Поезд подолгу задерживался на маленьких станциях, пропуская воинские эшелоны, которые пользуясь затишьем, пытались проскользнуть к фронту.
Старый вагон четвёртого класса польских железных дорог, посеченый осколками, закопченый пламенем пожаров, в которых погибали, разбрасывая искры его собратья и соседи по составам, тихо поскрипывал на ходу, жалуясь, как живой, на свою судьбу. Он был последним в составе. Раньше он курсировал на коротких пригородных маршрутах, предлагая своим пассажирам простые деревянные, набранные из нешироких реек скамьи. Теперь ему приходилось всё дольше задерживаться в пути, всё реже менять своих пассажиров, которые сидели на его старых вытертых и отполированных до блеска скамьях, а чаще лежали на боку, подогнув колени и подложив под голову мешки с вещами или солдатские ранцы. В вагоне устоялся специфический запах немытых людских тел, сапог и карболки.
Алёша сидел в углу на последней скамье вагона по ходу поезда.

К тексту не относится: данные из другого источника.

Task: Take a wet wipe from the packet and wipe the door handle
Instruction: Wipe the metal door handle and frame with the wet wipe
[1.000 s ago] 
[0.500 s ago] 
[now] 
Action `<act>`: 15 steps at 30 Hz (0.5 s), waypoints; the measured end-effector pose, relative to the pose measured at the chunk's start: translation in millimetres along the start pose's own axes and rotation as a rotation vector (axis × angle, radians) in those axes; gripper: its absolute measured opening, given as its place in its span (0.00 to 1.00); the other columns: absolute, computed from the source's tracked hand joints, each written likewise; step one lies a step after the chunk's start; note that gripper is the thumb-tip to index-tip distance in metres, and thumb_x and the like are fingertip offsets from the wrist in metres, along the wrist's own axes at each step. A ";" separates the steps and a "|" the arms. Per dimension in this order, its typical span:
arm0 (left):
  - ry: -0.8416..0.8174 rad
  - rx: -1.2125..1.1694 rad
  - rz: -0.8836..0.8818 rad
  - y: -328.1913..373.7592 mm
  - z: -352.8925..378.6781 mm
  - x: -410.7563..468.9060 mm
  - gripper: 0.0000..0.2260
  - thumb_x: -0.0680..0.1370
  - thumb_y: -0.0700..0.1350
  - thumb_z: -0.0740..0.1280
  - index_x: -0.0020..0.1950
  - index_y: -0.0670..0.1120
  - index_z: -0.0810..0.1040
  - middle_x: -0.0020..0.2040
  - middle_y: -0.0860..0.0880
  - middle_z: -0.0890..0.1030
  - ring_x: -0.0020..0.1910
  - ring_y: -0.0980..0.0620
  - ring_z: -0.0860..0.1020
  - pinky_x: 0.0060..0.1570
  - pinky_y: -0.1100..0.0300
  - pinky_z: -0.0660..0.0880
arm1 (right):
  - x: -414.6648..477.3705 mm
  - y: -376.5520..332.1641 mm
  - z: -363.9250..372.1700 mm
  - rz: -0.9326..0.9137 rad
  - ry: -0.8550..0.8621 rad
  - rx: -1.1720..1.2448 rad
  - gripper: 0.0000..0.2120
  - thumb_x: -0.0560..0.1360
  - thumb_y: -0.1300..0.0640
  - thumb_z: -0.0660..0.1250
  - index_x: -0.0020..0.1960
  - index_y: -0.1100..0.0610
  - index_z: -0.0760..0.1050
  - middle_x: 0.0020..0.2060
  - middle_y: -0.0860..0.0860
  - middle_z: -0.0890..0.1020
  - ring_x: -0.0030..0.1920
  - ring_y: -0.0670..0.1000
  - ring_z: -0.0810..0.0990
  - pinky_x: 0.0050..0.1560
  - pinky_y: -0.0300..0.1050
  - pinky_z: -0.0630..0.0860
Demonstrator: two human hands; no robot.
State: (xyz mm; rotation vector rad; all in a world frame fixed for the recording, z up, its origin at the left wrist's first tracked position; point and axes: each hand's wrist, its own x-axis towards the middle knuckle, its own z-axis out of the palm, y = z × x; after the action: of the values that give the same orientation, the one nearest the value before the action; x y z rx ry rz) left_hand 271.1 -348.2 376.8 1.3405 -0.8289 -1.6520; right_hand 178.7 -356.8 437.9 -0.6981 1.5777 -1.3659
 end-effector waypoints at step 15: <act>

Ему был виден весь салон и все его пассажиры. Их было немного. Большинство — солдаты вермахта, возвращающиеся из отпусков и госпиталей. Отдельной компанией пристроились в середине вагона человек пять-шесть парней неопределённого возраста и наружности в форме организации Тодта. Видимо, вермахтгефольг из фольксдойчей или жителей оккупированных немцами стран, кто нашел более разумным скрыться от войны в рядах армейских невооруженных организаций. Их вещи были наиболее объёмны, так как содержали маленькую контрабанду в виде соли или соды, которые пользовались особым спросом у населения оккупированных областей на востоке. Находясь в тылу на строительных работах для вермахта или люфтваффе, им удавалось легко входить в контакт с местным населением, которое с большим доверием относилось к ним, чем к солдатам вермахта и, тем более, СС. Это и позволяло им делать свой маленький гешефт.
Была ещё одна категория пассажиров, наименее малочисленная, которая пользовалась правом передвигаться по железным дорогам оккупированных областей в прифронтовой полосе. Это были лица не просто лойально относящиеся к оккупационным властям, но сотрудничающие с ними, или, по крайней мере, имеющие бумаги, удостоверяющие, что они таковыми являются. Эту группу в вагоне представляли два карточных шулера и вульгарно размалёванная шлюха лет двадцати трёх, нарочито громко хохотавшая в кругу солдат в противоположном конце вагона. И шулеры, и курва с желтыми волосами регулярно ездили по этому маршруту с ведома соответствующих охранных органов, осведомляя последние о настроениях солдат и их разговорах. События последних месяцев войны не вселяли оптимизма в настроения отпускников, особенно тех, кто своими глазами видел ужасные разрушения немецких городов, произведенные союзной авиацией.
Шулеры завтракали хлебом со шпиком, смачно чавкали, запивая еду бимбром. Угощали молодого обгорелого танкиста, возвращавшегося в часть, намереваясь втянуть его в нехитрую игру в три листика. Танкист хмурился, отказываясь от угощения, но аппетитный вид толстого в четыре пальца сала и запах свежего настоящего крестьянского хлеба сделали своё дело.
На танкисте была форма рядового СС-ваффен, на нарукавной ленточке готической вязью значилось имя фюрера — наименование дивизии.
«Может даже мой крестник, — подумал Алёша, — если он был тогда, в ноябре под Житомиром.»
Впервые Алёша видел перед собой того самого врага, в которого он с такой ненавистью стрелял из своего орудия. Сейчас он был извлечен из стальной грозной громады «тигра», хрупкий, изуродованный страшными багровыми шрамами. Жалкий вид обгорелого танкиста, вынутого Алёшей мысленно из его одиозной униформы, пробудили в нем сочувствие к нему, как к человеку, такому же, в сущности, мальчишке, как и он сам, непонятно почему и зачем едущему с чувством покорности к неизбежному финишу. И впервые Алёша подумал, что его тело, как и изуродованное тело Васьки, и сотен, тысяч таких вот иванов и фрицев ежесекундно корчатся от боли на тысячекилометровых фронтах, причиняемой огнём и железом войны по воле фанатиков, пытающихся утвердить правоту своей идеологии, якобы во имя своего народа и его процветания за счет других. А нужно ли всё это конкретным фрицам и иванам? Почему и зачем они должны отдавать свои тела на растерзание? Единственные, неповторимые, принадлежащие только им, созданные для работы, любви и наслаждения? А может быть нужно!? Может быть высшее наслаждение настоящего мужчины и есть звон стали, огонь битвы, вид крови и смерть в бою?